Approximate Maximum Entropy Joint Feature Inference Consistent with Arbitrary Lower-Order Probability Constraints: Application to Statistical Classification

• Published in: Neural computation Vol. 12; no. 9; pp. 2175 - 2207
• Main Authors: Miller, David J., Yan, Lian
• Format: Journal Article
• Language: English
• Published: One Rogers Street, Cambridge, MA 02142-1209, USA MIT Press 01.09.2000
• Subjects: Applied sciences; Artificial intelligence; Computer science; control theory; systems; Exact sciences and technology; Learning and adaptive systems; Mathematics; Multivariate analysis; Probability and statistics; Sciences and techniques of general use; Statistics; Approximation; Consistency; Multiple layer; Entropy; Statistical decision; Maximum entropy principle; Kutato algorithm; Probability mass function; Learning systems; Lagrange multiplier; Perceptron; Classification; Bayes network; Feature extraction
• ISSN: 0899-7667; 1530-888X
• DOI: 10.1162/089976600300015105

We propose a new learning method for discrete space statistical classifiers.
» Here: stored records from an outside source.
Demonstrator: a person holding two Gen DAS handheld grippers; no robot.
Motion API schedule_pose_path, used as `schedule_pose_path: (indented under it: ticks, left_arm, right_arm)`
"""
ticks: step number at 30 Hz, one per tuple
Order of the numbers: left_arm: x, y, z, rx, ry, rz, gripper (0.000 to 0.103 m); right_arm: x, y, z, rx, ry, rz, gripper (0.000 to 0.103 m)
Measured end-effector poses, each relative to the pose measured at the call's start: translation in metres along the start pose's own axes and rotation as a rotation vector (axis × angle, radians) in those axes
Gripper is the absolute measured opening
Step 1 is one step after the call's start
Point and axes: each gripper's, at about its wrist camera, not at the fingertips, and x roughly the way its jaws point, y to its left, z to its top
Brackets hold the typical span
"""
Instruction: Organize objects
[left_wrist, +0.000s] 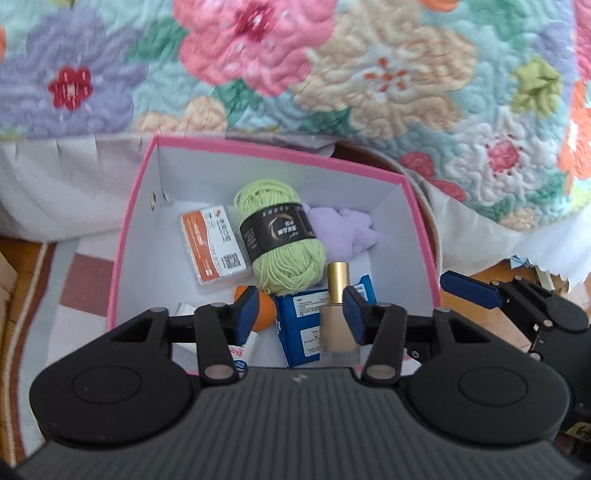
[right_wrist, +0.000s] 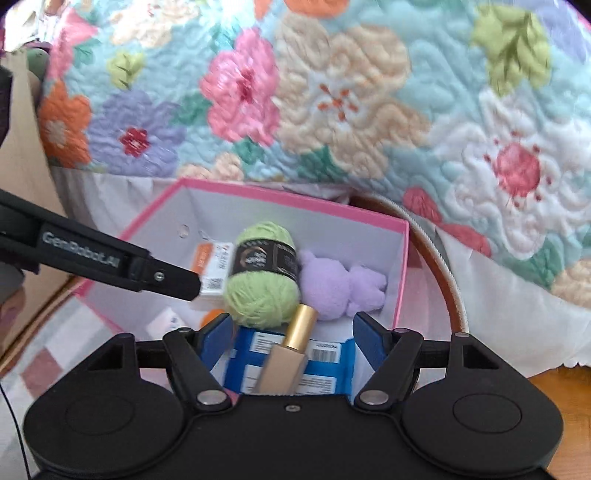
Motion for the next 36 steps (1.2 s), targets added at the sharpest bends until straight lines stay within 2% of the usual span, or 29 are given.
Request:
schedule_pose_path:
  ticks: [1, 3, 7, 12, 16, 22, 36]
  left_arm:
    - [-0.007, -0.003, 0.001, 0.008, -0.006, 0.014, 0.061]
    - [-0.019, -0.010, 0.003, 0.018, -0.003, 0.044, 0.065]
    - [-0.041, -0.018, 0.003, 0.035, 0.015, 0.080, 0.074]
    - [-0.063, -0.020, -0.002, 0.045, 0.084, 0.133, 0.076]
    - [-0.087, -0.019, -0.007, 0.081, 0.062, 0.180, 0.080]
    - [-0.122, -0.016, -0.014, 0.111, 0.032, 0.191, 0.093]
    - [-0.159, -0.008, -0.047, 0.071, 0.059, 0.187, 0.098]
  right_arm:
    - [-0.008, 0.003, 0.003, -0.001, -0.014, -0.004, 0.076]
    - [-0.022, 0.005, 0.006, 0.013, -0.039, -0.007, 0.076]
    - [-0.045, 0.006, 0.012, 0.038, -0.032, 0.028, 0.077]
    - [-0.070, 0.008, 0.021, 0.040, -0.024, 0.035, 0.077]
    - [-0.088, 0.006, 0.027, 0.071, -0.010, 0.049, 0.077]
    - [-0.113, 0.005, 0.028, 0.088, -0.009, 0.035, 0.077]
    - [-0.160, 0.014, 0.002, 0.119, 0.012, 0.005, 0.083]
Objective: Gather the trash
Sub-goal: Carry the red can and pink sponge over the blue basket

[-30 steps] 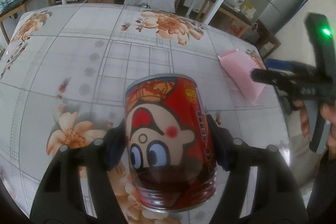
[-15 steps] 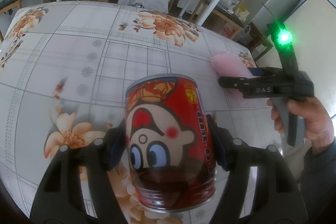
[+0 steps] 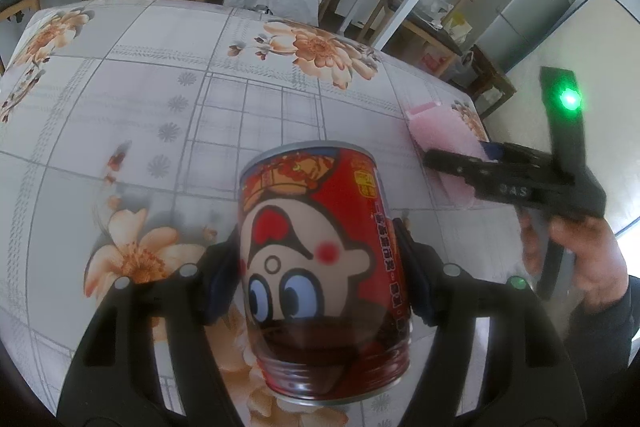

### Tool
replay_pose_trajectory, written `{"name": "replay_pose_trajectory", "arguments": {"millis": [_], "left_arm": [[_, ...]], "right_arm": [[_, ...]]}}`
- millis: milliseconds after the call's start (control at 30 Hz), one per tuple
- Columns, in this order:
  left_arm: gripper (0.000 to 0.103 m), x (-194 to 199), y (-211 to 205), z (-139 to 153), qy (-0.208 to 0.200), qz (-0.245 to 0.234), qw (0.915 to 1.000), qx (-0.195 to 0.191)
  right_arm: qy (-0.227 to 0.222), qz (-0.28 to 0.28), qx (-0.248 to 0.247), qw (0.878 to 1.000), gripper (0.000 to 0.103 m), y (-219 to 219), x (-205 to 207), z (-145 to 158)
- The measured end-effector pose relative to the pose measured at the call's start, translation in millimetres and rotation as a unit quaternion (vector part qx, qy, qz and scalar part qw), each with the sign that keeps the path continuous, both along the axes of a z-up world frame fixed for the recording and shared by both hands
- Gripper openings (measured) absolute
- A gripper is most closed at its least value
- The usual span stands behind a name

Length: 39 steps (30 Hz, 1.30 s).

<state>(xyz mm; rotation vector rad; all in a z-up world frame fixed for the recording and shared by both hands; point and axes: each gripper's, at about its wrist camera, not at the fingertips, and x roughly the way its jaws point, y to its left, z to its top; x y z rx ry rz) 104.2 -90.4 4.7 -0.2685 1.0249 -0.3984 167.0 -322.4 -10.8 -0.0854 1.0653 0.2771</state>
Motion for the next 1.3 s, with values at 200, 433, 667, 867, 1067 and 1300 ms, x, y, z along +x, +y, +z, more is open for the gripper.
{"name": "replay_pose_trajectory", "arguments": {"millis": [200,433,667,867,1067,1300], "left_arm": [[0.064,-31.2,19.5,21.1,-0.021,0.001,0.9997,0.014],[0.064,-129.6,125.9,86.7,-0.071,0.082,0.9939,0.020],[0.064,-313.6,286.3,114.9,-0.067,0.235,0.9648,0.098],[0.064,-459.4,388.3,32.3,0.045,0.367,0.9174,0.147],[0.064,-560.9,436.0,-105.5,0.162,0.453,0.8696,0.112],[0.064,-598.8,465.4,-218.5,0.224,0.493,0.8347,0.097]], "right_arm": [[-0.035,0.017,0.000,0.999,0.074,26.4,-43.8,23.8],[-0.084,0.092,0.027,0.992,0.074,116.7,-108.8,76.5],[-0.110,0.238,0.081,0.962,0.075,276.3,-199.5,126.1],[-0.085,0.357,0.108,0.924,0.075,410.5,-286.9,123.6],[-0.031,0.441,0.114,0.890,0.075,508.8,-374.7,90.9],[0.029,0.491,0.101,0.865,0.076,567.5,-451.4,41.8]]}}
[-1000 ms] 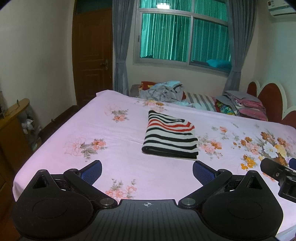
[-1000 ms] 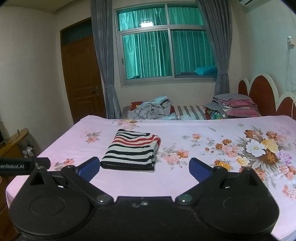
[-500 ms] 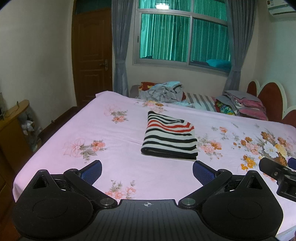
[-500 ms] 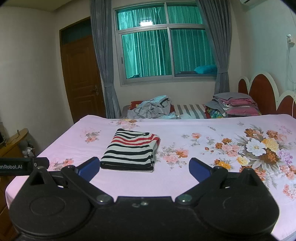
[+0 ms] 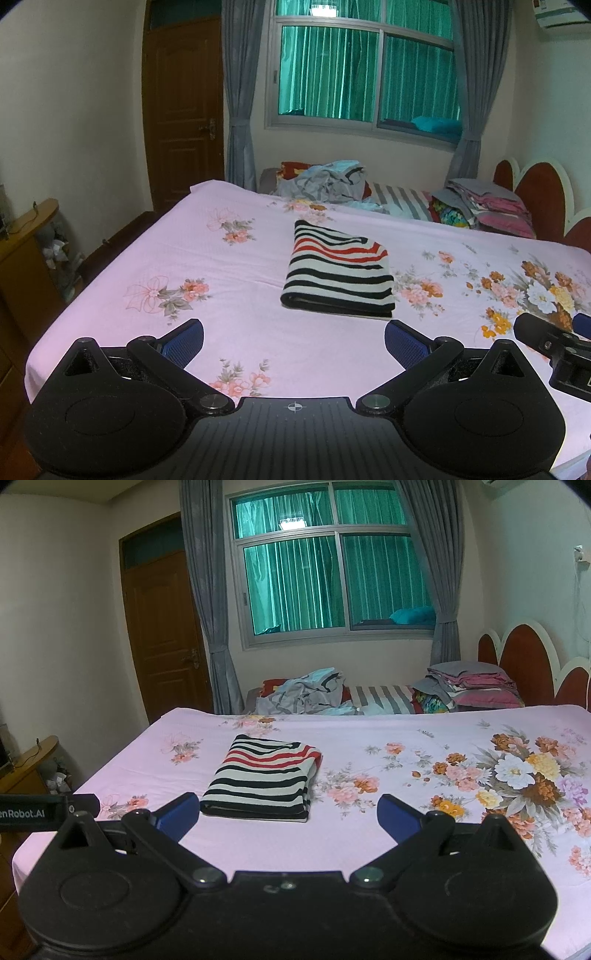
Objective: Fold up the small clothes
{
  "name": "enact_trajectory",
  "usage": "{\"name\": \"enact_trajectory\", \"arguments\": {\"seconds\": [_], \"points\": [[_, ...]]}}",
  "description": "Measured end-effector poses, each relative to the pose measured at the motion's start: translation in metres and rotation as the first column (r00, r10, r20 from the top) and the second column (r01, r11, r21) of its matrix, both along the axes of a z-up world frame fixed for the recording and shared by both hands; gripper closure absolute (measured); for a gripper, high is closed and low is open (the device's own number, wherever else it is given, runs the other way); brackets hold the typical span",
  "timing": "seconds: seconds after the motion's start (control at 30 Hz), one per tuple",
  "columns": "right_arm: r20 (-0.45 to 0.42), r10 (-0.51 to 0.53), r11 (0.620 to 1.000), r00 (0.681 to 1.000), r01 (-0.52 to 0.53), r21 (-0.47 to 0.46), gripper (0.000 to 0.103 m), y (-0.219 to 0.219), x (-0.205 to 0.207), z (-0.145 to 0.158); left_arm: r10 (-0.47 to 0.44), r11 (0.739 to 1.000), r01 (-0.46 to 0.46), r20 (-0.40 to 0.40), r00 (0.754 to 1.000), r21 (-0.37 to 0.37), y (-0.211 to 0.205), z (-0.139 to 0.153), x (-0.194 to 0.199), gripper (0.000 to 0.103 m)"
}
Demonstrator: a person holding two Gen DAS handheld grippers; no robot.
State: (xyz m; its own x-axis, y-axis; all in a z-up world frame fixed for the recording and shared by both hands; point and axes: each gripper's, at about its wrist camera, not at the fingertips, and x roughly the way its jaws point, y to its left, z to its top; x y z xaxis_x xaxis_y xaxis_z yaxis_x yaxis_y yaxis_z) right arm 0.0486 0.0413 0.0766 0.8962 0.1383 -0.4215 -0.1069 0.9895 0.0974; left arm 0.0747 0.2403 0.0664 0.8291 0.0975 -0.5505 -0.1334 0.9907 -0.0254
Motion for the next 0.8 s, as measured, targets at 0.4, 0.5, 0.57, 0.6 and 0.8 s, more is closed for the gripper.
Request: {"name": "enact_trajectory", "arguments": {"seconds": [0.4,0.5,0.57,0.6,0.8], "points": [[-0.013,0.0,1.0,1.0,0.0,0.005,0.0,-0.002,0.008,-0.004,-0.007,1.0,0.007,-0.015,1.0,-0.003,-0.003,-0.003,0.009,0.0],[-0.018,0.0,1.0,1.0,0.0,0.006,0.0,-0.002,0.011,-0.005,-0.01,1.0,0.01,-0.015,1.0,-0.001,-0.004,-0.004,0.012,0.0],[-0.02,-0.001,1.0,1.0,0.001,0.005,0.0,-0.002,0.013,-0.006,-0.014,1.0,0.014,-0.016,1.0,0.002,-0.005,-0.006,0.015,0.0],[-0.021,-0.001,1.0,1.0,0.001,0.006,0.0,-0.002,0.013,-0.006,-0.021,1.0,0.021,-0.016,1.0,0.002,-0.005,-0.006,0.017,0.0],[-0.042,-0.006,1.0,0.999,0.006,0.013,0.0,-0.004,0.027,-0.012,-0.045,0.999,0.045,-0.017,0.999,0.027,-0.007,-0.014,0.035,0.0]]}}
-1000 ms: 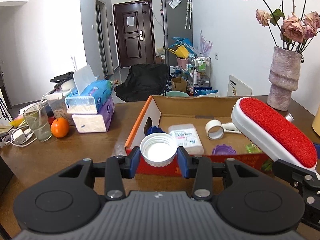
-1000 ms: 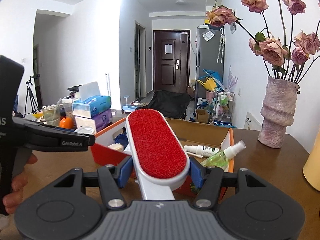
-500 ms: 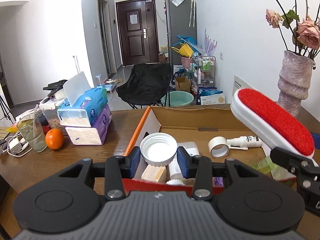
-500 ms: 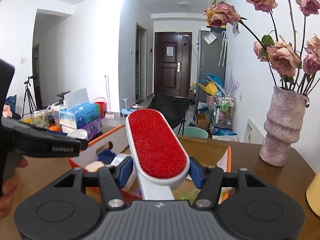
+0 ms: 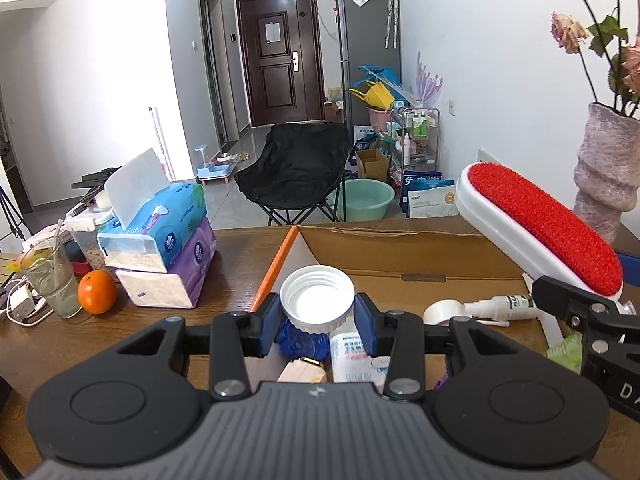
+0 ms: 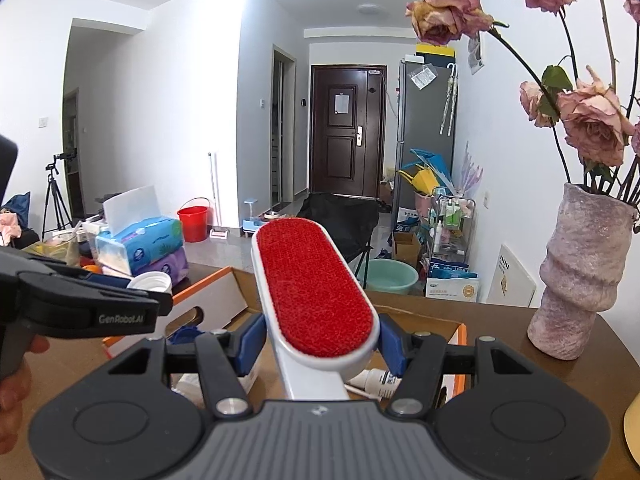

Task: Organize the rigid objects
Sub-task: 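Lift and carry the white cap and lint brush over the cardboard box, then lower the cap and lint brush into the box and open both tools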

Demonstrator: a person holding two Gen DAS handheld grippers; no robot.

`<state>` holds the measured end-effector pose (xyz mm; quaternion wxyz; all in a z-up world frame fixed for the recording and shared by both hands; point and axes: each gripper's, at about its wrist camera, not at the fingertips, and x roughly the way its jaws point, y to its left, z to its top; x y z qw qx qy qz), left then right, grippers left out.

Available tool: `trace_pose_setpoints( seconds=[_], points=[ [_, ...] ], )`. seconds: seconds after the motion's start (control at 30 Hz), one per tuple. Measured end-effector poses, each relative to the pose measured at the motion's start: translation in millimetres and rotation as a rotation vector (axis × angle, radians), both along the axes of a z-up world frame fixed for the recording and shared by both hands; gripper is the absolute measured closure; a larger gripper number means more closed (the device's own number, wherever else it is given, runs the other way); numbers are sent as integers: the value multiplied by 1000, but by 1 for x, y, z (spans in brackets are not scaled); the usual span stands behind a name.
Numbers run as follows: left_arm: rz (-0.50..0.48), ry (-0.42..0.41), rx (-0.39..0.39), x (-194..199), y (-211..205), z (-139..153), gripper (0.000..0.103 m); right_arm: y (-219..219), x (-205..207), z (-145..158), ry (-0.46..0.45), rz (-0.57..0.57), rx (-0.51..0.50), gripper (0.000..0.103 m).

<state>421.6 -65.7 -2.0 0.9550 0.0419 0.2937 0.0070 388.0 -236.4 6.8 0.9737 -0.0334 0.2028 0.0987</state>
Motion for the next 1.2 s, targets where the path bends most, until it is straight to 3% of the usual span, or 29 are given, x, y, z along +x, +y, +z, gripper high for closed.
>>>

Similar to Chow and Liu (1968) and Cheeseman (1983), we cast classification/inference within the more general framework of estimating the joint probability mass function (p.m.f.) for the (feature vector, class label) pair. Cheeseman's proposal to build the maximum entropy (ME) joint p.m.f. consistent with general lower-order probability constraints is in principle powerful, allowing general dependencies between features. However, enormous learning complexity has severely limited the use of this approach. Alternative models such as Bayesian networks (BNs) require explicit determination of conditional independencies. These may be difficult to assess given limited data. Here we propose an approximate ME method, which, like previous methods, incorporates general constraints while retaining quite tractable learning. The new method restricts joint p.m.f. support during learning to a small subset of the full feature space. Classification gains are realized over dependence trees, tree-augmented naive Bayes networks, BNs trained by the Kutato algorithm, and multilayer perceptrons. Extensions to more general inference problems are indicated. We also propose a novel exact inference method when there are several missing features.